Exercise instructions: Pull out from the material below all lines with "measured".

:: Collected data ::

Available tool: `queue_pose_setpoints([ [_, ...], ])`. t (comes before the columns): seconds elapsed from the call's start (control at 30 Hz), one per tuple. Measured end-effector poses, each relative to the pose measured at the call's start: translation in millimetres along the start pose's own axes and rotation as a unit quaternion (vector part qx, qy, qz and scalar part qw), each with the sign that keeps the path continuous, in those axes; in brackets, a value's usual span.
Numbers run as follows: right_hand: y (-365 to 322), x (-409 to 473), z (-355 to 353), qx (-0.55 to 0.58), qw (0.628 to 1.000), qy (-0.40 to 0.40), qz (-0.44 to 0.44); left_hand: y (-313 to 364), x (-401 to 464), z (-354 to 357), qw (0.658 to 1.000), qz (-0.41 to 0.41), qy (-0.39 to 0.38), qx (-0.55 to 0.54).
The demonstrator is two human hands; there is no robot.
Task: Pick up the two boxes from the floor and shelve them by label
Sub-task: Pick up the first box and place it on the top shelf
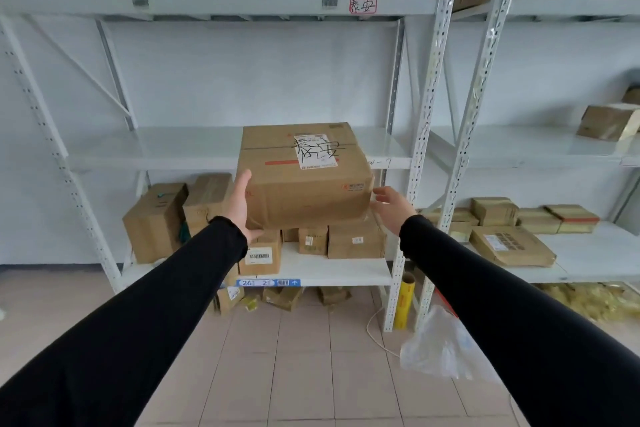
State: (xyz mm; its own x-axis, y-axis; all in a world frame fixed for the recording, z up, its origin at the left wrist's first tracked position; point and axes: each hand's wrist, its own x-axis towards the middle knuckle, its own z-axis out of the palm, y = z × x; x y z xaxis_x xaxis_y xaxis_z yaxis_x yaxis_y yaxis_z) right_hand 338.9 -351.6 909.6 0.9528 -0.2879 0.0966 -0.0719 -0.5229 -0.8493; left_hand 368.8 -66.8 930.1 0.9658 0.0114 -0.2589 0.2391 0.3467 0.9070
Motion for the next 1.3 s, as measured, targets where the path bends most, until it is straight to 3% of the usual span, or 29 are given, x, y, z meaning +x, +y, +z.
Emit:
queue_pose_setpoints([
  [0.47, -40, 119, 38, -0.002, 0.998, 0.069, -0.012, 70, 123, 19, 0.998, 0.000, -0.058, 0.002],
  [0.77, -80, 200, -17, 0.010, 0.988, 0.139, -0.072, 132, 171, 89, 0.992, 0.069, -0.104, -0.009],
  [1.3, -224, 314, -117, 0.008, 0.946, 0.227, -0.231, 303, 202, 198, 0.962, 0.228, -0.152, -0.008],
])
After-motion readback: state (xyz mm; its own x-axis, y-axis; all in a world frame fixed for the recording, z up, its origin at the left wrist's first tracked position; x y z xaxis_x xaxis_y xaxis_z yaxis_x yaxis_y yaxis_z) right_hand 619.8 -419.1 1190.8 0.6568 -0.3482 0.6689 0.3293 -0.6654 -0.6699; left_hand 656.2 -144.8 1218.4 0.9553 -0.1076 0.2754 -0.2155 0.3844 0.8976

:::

Answer space:
Available tool: `queue_pose_setpoints([ [_, ...], ])`. t (comes before the columns): seconds elapsed from the call's start (control at 30 Hz), one per tuple. Measured end-effector poses, each relative to the pose measured at the call's start: translation in millimetres along the start pose's own axes and rotation as a unit quaternion (vector part qx, qy, qz and scalar part qw), each with the sign that keeps the path continuous, in those axes; in brackets, a value's usual span.
Motion for the next 1.3 s, as measured, targets where the path bends most, until it is straight to 3% of the usual span, or 29 are given, x, y, z meaning +x, +y, +z.

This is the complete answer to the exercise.